Elasticsearch custom analyzer for hyphens, underscores, and numbers - elasticsearch

Admittedly, I'm not that well versed on the analysis part of ES. Here's the index layout:
{
"mappings": {
"event": {
"properties": {
"ipaddress": {
"type": "string"
},
"hostname": {
"type": "string",
"analyzer": "my_analyzer",
"fields": {
"raw": {
"type": "string",
"index": "not_analyzed"
}
}
}
}
}
},
"settings": {
"analysis": {
"filter": {
"my_filter": {
"type": "word_delimiter",
"preserve_original": true
}
},
"analyzer": {
"my_analyzer": {
"type": "custom",
"tokenizer": "whitespace",
"filter": ["lowercase", "my_filter"]
}
}
}
}
}
You can see that I've attempted to use a custom analyzer for the hostname field. This kind of works when I use this query to find the host named "WIN_1":
{
"query": {
"match": {
"hostname": "WIN_1"
}
}
}
The issue is that it also returns any hostname that has a 1 in it. Using the _analyze endpoint, I can see that the numbers are tokenized as well.
{
"tokens": [
{
"token": "win_1",
"start_offset": 0,
"end_offset": 5,
"type": "word",
"position": 1
},
{
"token": "win",
"start_offset": 0,
"end_offset": 3,
"type": "word",
"position": 1
},
{
"token": "1",
"start_offset": 4,
"end_offset": 5,
"type": "word",
"position": 2
}
]
}
What I'd like to be able to do is search for WIN and get back any host that has WIN in it's name. But I also need to be able to search for WIN_1 and get back that exact host or any host with WIN_1 in it's name. Below is some test data.
{
"ipaddress": "192.168.1.253",
"hostname": "WIN_8_ENT_1"
}
{
"ipaddress": "10.0.0.1",
"hostname": "server1"
}
{
"ipaddress": "172.20.10.36",
"hostname": "ServA-1"
}
Hopefully someone can point me in the right direction. It could be that my simple query isn't the right approach either. I've poured over the ES docs, but they aren't real good with examples.

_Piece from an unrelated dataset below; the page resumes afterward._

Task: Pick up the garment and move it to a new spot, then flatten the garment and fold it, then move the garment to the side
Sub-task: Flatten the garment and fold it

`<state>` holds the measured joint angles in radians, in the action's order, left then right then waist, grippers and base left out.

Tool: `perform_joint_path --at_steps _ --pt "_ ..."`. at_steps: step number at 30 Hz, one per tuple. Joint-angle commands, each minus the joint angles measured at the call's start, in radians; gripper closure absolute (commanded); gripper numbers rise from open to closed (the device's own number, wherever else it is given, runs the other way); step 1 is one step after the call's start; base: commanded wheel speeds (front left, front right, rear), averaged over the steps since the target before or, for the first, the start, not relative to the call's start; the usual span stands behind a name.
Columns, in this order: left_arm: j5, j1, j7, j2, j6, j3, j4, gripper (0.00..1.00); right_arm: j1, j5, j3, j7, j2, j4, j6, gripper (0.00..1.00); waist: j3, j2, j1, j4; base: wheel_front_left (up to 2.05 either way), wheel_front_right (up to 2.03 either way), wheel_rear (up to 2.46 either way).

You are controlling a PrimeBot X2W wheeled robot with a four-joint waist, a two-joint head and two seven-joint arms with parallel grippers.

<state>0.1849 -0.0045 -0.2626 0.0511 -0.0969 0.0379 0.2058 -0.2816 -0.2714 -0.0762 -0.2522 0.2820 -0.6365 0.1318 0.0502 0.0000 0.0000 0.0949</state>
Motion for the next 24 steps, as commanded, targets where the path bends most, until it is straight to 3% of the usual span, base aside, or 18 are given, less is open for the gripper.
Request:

You could change your analysis to use a pattern analyzer that discards the digits and under scores:
{
"analysis": {
"analyzer": {
"word_only": {
"type": "pattern",
"pattern": "([^\p{L}]+)"
}
}
}
}
Using the analyze API:
curl -XGET 'localhost:9200/{yourIndex}/_analyze?analyzer=word_only&pretty=true' -d 'WIN_8_ENT_1'
returns:
"tokens" : [ {
"token" : "win",
"start_offset" : 0,
"end_offset" : 3,
"type" : "word",
"position" : 1
}, {
"token" : "ent",
"start_offset" : 6,
"end_offset" : 9,
"type" : "word",
"position" : 2
} ]
Your mapping would become:
{
"event": {
"properties": {
"ipaddress": {
"type": "string"
},
"hostname": {
"type": "string",
"analyzer": "word_only",
"fields": {
"raw": {
"type": "string",
"index": "not_analyzed"
}
}
}
}
}
}
You can use a multi_match query to get the results you want:
{
"query": {
"multi_match": {
"fields": [
"hostname",
"hostname.raw"
],
"query": "WIN_1"
}
}
}

Here's the analyzer and queries I ended up with:
{
"mappings": {
"event": {
"properties": {
"ipaddress": {
"type": "string"
},
"hostname": {
"type": "string",
"analyzer": "hostname_analyzer",
"fields": {
"raw": {
"type": "string",
"index": "not_analyzed"
}
}
}
}
}
},
"settings": {
"analysis": {
"filter": {
"hostname_filter": {
"type": "pattern_capture",
"preserve_original": 0,
"patterns": [
"(\\p{Ll}{3,})"
]
}
},
"analyzer": {
"hostname_analyzer": {
"type": "custom",
"tokenizer": "whitespace",
"filter": [ "lowercase", "hostname_filter" ]
}
}
}
}
}
Queries:
Find host name starting with:
{
"query": {
"prefix": {
"hostname.raw": "WIN_8"
}
}
}
Find host name containing:
{
"query": {
"multi_match": {
"fields": [
"hostname",
"hostname.raw"
],
"query": "WIN"
}
}
}
Thanks to Dan for getting me in the right direction.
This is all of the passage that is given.